At first we consider compactness.

(i) is called compactness,

(ii) is called countably compactness,

(iii) is called sequentially compactness.

It is easy to check that a space is countably compact provided it is sequentially compact or compact. In particular, each compact space which is not sequentially compact (for instance, $\{0;1\}^\frak c$ or $\beta N$ [Eng, Ex.3.10.38] ) is an example of a countably compact space which is not sequentially compact. Nevertheless, each compact space with countable character or of cardinality less than $2^{\aleph_1}$ is sequentially compact. Form the other side, each sequentially compact space which is not compact (for instance, $\omega_1$ endowed with the order topology or a $\Sigma$-product of an uncountable family of compact metrizable spaces with at least two points each) is an example of a countably compact space which is not compact. I recall that a space $X$ is $\Sigma$-product of a family $\{X_\alpha:\alpha\in A\}$ if there exists a point $x\in\prod X_\alpha$ such that $X=\{y\in \prod X_\alpha: |\{\alpha:y_\alpha\ne x_\alpha\}|\le\omega\}.$ From the other side, by Chaber Theorem, each regular countably compact space with $G_\delta$- diagonal is a metrizable compact [Gru, p.422 of the file or p.433 of the book].
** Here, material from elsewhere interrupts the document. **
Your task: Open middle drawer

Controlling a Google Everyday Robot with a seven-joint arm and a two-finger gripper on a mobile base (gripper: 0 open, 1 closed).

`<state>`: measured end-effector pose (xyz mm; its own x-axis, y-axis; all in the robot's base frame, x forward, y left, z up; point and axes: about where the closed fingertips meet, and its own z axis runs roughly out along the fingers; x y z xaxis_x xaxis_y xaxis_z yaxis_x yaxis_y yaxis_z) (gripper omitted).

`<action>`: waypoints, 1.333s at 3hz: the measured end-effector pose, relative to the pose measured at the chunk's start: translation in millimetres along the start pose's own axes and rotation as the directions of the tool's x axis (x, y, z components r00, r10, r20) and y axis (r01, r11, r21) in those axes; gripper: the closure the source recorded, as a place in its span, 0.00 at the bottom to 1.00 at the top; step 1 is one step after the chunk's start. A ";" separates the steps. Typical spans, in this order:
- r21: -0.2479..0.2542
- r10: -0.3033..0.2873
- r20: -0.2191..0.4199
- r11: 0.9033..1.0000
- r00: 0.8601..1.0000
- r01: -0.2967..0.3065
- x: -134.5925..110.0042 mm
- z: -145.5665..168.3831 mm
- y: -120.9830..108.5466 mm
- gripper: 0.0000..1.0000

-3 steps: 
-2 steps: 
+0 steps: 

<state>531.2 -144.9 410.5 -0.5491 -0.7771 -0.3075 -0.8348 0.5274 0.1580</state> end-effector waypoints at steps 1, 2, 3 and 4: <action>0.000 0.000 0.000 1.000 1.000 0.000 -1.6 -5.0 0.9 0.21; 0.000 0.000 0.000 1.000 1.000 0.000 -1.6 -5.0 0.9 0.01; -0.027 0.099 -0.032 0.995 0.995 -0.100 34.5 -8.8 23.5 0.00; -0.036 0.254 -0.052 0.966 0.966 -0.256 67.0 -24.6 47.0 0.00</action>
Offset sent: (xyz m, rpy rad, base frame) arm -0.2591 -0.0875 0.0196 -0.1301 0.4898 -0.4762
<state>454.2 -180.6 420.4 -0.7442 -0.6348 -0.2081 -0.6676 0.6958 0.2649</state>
For topological groups the situation does not change essentially. We already have an implication that a space is countably compact provided it is sequentially compact or compact. None of them can be reversed for topological groups, because $\Bbb Z_2^\frak c$ is a compact topological group which is not sequentially compact, and a $\Sigma$-product $\{y\in \Bbb Z_2^{\frak c}: |\{\alpha:y_\alpha\ne 0\}|\le\omega\}$ is a sequentially compact topological group which is not compact.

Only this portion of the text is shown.